A clemência presidencial
A clemência de Tito foi a última ópera de Mozart. Revi-a, há uns tempos, no canal Mezzo. No fim da vida, a mensagem de Mozart é a de que a misericórdia dignifica o poder; de que perdoar não é ceder.
O Presidente da República, nesta época natalícia, concedeu três indultos, todos eles relativos à pena acessória de expulsão do país. Os pedidos teriam sido largas centenas.
Justifica-se que transcreva o que aqui escrevi em 22 de dezembro de 2008:
É mau que seja assim. A concessão de indultos poderia ser um significativo instrumento na realização da justiça, nomeadamente na dinamização da reinserção social. Torná-la uma caricatura é trair expectativas legais e humanas.
sábado, 20 de dezembro de 2014
Leituras
Desejo desde já informar os meus leitores que neste lugar a palavra Barredo significa a cintura de casebres que se estende à beira rio desde os arcos de Miragaia ao Monte do Seminário. É o esgoto da cidade.

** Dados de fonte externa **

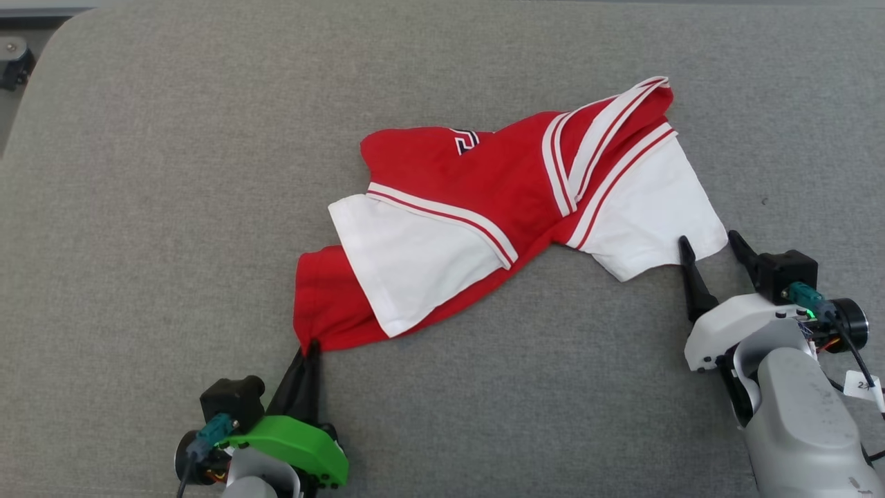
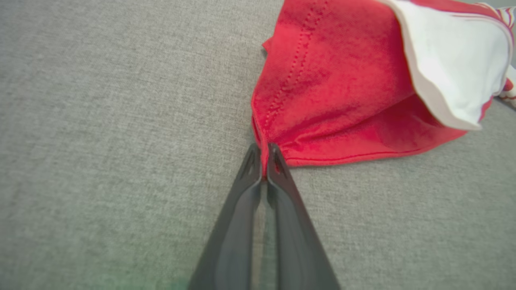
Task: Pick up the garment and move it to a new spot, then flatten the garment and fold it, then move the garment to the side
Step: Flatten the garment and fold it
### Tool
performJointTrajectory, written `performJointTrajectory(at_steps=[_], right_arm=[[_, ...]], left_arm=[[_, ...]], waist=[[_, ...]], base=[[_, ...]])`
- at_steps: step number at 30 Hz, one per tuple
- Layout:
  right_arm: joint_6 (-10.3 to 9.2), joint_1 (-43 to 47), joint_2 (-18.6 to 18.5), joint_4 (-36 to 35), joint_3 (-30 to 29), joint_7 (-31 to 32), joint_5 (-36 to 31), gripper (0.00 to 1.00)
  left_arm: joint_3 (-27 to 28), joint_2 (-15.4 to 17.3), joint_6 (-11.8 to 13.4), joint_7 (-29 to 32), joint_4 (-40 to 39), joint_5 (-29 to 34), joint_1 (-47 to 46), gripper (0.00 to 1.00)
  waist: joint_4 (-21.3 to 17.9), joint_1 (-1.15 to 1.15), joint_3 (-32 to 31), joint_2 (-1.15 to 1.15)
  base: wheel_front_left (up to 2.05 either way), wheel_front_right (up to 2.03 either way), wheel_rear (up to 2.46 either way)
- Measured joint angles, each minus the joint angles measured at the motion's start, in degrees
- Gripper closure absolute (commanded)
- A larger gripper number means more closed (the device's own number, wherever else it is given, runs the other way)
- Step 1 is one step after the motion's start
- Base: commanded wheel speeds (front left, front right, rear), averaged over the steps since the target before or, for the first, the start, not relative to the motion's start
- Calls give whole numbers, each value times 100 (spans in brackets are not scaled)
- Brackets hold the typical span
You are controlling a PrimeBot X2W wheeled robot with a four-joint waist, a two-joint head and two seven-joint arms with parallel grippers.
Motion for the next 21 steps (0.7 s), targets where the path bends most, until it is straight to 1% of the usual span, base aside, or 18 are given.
performJointTrajectory(at_steps=[1,2,4,6,10,13,16,18,21], right_arm=[[0,-73,-1,135,-78,-19,-56,68],[0,-135,-1,211,-124,-21,-56,100],[-1,-238,-11,294,-110,-21,43,100],[0,-229,-4,235,-75,-14,149,100],[0,68,4,-220,-79,-11,580,100],[0,348,-7,-644,-24,-10,1003,100],[-1,575,-10,-1173,123,-5,1662,100],[0,694,-12,-1559,271,-5,2253,100],[0,758,-32,-2103,485,-5,3217,100]], left_arm=[[-51,0,0,-1,4,-16,-14,100],[-96,0,0,-1,10,-48,-26,100],[-247,1,1,-1,-5,-137,-44,100],[-471,20,1,-1,-44,-224,-45,100],[-893,125,0,9,-224,-489,46,100],[-991,240,1,14,-546,-728,205,100],[-1039,374,0,14,-1104,-923,236,100],[-1104,534,0,14,-1592,-978,243,100],[-878,757,0,14,-2252,-1105,220,100]], waist=[[24,0,13,0],[45,0,22,0],[103,0,34,0],[149,0,28,0],[185,0,-79,0],[186,0,-210,0],[175,0,-367,0],[160,0,-492,0],[128,0,-661,0]], base=[[0,0,0],[0,0,0],[0,0,0],[0,0,0],[0,0,0],[0,0,0],[0,0,0],[0,0,0],[0,0,0]])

Eu tinha ido na companhia de um rapaz do Lar do Porto, de folga naquele dia. Batemos de mansinho e entrámos numa porta que diz para a rua; é uma loja. O rapaz tapou o nariz e daí a um minuto já não estava ao pé de mim: «Não posso mais». E saiu imediatamente para a rua. Por este pequenino e terrível episódio pode cada um julgar da nossa desumanidade!
Eu deixei-me ficar. Ando afeito. Estou salgado. Tenho visto muito pior. Por isso mesmo tudo quanto se diz de civilização e progresso, aborrece e faz-me virar a cara.
Ela estava deitada numa enxerga. Quer-se levantar, mas não pode. É a tosse... Duma alcova interior surge o marido. É trabalhador do rio; nem sempre trabalha; a água tem marés. Três filhos daquele casal andam por lá. Não admira. O rapaz que veio comigo não pode estar um minuto dentro daquela casa. Nós somos tão desumanos! Somos tão cruéis! Nós não amamos o nosso semelhante e dizemos que sim à boca cheia!
A volta prossegue. O dia era para a romaria. Mias um casebre; era uma «ilha». O mesmo clima. As mesmas vistas. Igual vida. Em uma casa estava deitado na cama um rapaz de dezassete. Daí a nada entra a mãe e informa que os outros filhos tinham ido à Carvalhosa e este, por não ter forças, ficou deitado na cama. Em outros sítios tinha ouvido dizer Cedofeita. Agora oiço Carvalhosa e venho a saber que se trata da mesma coisa: é um Dispensário aonde multidões vão ao engano. Eles estão de pé para que se não diga que nós não fazemos caso dos doentes pulmonares, mas toda a gente sabe que não havendo casa nem pão, os remédios perdem a força de curar; e os que vão ao Dispensário não têm casa nem pão. Nós todos sabemos isto, para maior culpa, para maior castigo.
Padre Américo, O Barredo - Lugar de Mártires, de Heróis, de Santos (pags, 47/48)
sexta-feira, 19 de dezembro de 2014
A pergunta fatal
Ninguém se lembraria de perguntar ao indigitado diretor do SEF se pertenceria à maçonaria. No contexto da história recente dos serviços de informação, pareceria óbvio que o indigitado diretor do SIS iria ser confrontado com essa pergunta. Sabendo-o, a resposta evasiva só pode ser mais uma acha para a fogueira das intrigas. Ou sim, ou não, seria uma forma nova de trazer dignidade à questão.
Falsas confissões
Num texto que pode ser consultado aqui, o Professor Steve Drizin elenca um conjunto de falsas confissões respeitantes a 2014. É um tema ausente da reflexão da justiça em Portugal.